/MarketAnalytics-GooglePlaystorePreferences

Market Analytics: Google PlayStore Project with Machine Learning methodologies

Primary LanguageJupyter Notebook

Market Analytics: Google Playstore Preference

Hi all, this is a Data Analytics Project ! - Market Analytics with Machine Learning methodologies.

Project Objective

  • The purpose of this project is to establish Exploratory Data Analysis (EDA) and apply Machine Learning methodology for Market Analytics. At the same time, I uncover and analyze the critical factors for user preferences of Google PlayStore.

Methods Used

  • Inferential Statistics
  • Data Wrangling
  • Data Visualization
  • Sentiment Analysis
  • Machine Learning
  • Predictive Modeling

Algorithm Used

  • Machine Learning:
    • Linear Regression (LR)
    • Support Vector Machines (SVM)
    • Random Forest Regression (RFR)
    • Random Forest Classification (RFC)

Technologies and Packages Used

  • Python, Jupyter Notebook, Tableau
  • Numpy, Pandas, Statsmodels.api
  • Sklearn, Matplotlib, Seaborn

Project Description

  • Motivation:

    • Since Google Playstore is becoming larger and more competitive, the number of applications available in the Google Playstore has increased dramatically. Therefore, in order to seize this great business opportunity, more and more developers are trying to figure out which factors are critical to the users.
  • Data and Scope:

    • The dataset is downloaded from kaggle and it is also an open competition for participants who are willing to work on this project. The data size is around 10000 with meaningless and missing values. Thus, data cleansing is the first and the most important step to overcome in order to truly understand the importance weights for each variable.
  • Methodology Approach:

    • Data Cleansing:

      1. Label each Category and Genres with their unique variables and make sure the results are representative.
      2. Convert every letter M and k in Size column to numerical numbers and replace the originals with new values.
      3. Split the meaningless symbols for each variable in the column and that's pretty much for data cleansing!
    • Modeling Approach:

      1. Set factor Rating to Y and the rest factors to X.
      2. Split the dataset into 80% training data and 20% testing data.
      3. Apply Linear Regression model to detect the relationships between Rating and each factor.
      4. Apply Support Vector Machines model to predict the new Rating values.
      5. Apply Random Forest Regression and Classification to measure the importance weights for each variable.

Conclusion:

  • Based on the related marketing research, it presents that UserReviews is the most influential factor for users to install the apps from Google PlayStore. However, there are something interesting when visualizing with EDA. For instance, I find out that rating score grows higher when the size of the app becomes smaller. That is to say, even though the average app rating is around 4.2 which is quite high, developers can still work on the SIZE issue to get better rating scores.

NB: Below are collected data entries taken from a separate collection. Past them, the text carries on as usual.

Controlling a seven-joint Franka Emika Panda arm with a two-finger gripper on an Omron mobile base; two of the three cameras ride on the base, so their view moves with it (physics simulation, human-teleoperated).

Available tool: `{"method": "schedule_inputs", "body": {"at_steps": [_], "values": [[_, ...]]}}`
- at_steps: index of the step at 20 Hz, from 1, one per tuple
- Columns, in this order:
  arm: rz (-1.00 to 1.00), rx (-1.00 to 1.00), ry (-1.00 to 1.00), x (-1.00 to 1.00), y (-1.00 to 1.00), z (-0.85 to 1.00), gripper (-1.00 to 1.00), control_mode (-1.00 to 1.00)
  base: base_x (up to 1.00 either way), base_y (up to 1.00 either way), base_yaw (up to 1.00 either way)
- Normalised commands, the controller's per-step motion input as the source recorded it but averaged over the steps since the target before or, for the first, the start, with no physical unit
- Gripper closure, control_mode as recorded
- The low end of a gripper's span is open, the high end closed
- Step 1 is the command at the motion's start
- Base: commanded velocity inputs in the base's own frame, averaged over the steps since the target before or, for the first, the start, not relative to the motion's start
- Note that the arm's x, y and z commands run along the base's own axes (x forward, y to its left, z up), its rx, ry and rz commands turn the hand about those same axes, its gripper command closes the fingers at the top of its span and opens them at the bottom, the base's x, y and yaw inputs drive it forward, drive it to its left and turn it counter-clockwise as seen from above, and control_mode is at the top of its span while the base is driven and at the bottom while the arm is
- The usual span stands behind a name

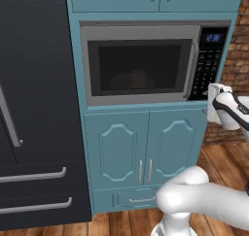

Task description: Place the microwavable item in the microwave. Then, close the microwave door and press the start button.

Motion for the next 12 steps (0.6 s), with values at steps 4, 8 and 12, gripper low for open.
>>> {"method": "schedule_inputs", "body": {"at_steps": [4, 8, 12], "values": [[0.03, 0.02, 0.01, 0.43, -0.02, -0.19, -1.00, -1.00, 0.00, 0.00, 0.00], [0.02, 0.02, 0.00, 0.44, 0.00, -0.24, -1.00, -1.00, 0.00, 0.00, 0.00], [0.02, 0.02, 0.00, 0.38, -0.01, -0.22, -1.00, -1.00, 0.00, 0.00, 0.00]]}}
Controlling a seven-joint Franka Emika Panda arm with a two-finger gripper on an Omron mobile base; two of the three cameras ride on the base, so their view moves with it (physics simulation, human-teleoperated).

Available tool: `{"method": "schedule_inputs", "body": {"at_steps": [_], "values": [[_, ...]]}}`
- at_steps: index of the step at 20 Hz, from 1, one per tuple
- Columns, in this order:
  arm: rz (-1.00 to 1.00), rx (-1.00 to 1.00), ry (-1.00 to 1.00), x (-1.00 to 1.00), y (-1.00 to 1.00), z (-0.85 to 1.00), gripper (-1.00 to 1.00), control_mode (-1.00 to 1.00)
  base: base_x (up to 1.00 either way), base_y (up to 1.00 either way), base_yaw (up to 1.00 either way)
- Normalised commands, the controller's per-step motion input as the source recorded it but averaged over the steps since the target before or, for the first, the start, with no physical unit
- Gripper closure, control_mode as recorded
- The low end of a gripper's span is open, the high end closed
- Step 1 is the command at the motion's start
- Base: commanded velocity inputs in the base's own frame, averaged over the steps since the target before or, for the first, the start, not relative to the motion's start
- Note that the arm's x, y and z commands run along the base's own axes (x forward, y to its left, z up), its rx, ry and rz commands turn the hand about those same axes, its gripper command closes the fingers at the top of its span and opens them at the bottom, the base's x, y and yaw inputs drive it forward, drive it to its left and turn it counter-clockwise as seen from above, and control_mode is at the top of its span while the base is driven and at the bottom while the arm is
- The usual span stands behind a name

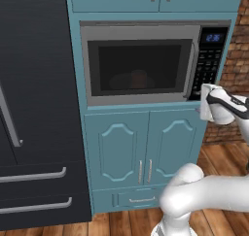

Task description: Place the microwavable item in the microwave. Then, close the microwave door and press the start button.

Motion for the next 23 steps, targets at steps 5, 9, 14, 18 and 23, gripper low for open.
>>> {"method": "schedule_inputs", "body": {"at_steps": [5, 9, 14, 18, 23], "values": [[0.02, 0.03, 0.00, 0.32, -0.03, -0.14, -1.00, -1.00, 0.00, 0.00, 0.00], [0.02, 0.03, 0.00, 0.34, -0.03, -0.07, -1.00, -1.00, 0.00, 0.00, 0.00], [0.00, 0.02, 0.00, 0.42, -0.13, -0.07, -1.00, -1.00, 0.00, 0.00, 0.00], [0.00, 0.02, 0.00, 0.33, -0.31, -0.11, -1.00, -1.00, 0.00, 0.00, 0.00], [0.00, 0.02, 0.00, 0.31, -0.21, -0.17, -1.00, -1.00, 0.00, 0.00, 0.00]]}}
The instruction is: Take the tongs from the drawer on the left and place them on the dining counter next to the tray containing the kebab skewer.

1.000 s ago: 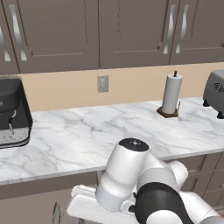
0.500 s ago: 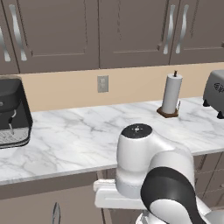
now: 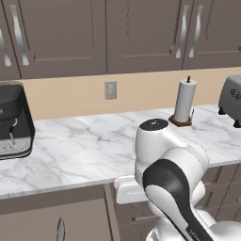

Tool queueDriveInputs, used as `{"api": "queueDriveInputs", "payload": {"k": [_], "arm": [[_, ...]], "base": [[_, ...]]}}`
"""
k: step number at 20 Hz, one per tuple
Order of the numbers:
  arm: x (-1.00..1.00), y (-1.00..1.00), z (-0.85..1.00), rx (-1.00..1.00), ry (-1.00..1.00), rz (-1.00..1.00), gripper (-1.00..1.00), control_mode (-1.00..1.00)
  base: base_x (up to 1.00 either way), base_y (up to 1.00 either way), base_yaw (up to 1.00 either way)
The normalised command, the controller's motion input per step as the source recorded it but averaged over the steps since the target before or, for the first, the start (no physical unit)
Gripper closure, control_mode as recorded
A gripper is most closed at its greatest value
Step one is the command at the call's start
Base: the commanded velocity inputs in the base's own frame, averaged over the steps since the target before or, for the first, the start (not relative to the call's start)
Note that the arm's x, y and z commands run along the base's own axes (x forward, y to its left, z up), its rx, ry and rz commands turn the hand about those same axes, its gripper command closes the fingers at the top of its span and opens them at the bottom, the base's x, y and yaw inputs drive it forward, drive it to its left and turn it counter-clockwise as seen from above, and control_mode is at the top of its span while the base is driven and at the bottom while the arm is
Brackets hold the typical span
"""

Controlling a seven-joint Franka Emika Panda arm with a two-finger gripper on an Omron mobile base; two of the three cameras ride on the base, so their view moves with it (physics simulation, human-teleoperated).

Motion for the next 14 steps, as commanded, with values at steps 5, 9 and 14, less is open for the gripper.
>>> {"api": "queueDriveInputs", "payload": {"k": [5, 9, 14], "arm": [[0.48, -0.14, -0.30, 0.01, -0.03, 0.16, -1.00, -1.00], [0.47, 0.02, -0.36, 0.06, -0.12, 0.12, -1.00, -1.00], [0.39, 0.35, -0.23, 0.06, -0.07, 0.02, -1.00, -1.00]], "base": [[0.00, 0.00, 0.00], [0.00, 0.00, 0.00], [0.00, 0.00, 0.00]]}}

  • In addition, since the type of social entertainments and games are the most popular apps above all, developers can focus on those developments. According to the results of sentimental analysis, it is obvious that most users have positive attitudes toward Game, Health & Fitness and Travle & Local apps.

  • Furthermore, I can distinguish that Linear Regression model is robust and persuasive because R-squared is around 85%. Also, Category, Type and Content Rating are the three top influential factors in this model and they all have positive relations toward Rating factor.

  • Moreover, the accuracy of Random Forest Classification model is around 76% which is a little bit lower than the Linear Regression model, but the results still remain strong and convincing since Reviews and Size are the top two meaningful factors from the results. On the other hand, Price and Type are less important in this classification analysis.

  • In general, it is hard and unfair to say which model has a better performance since their accuracies are pretty high. Therefore, developers should choose wisely depending on their own purposes when applying the data with different kinds of machine learning models.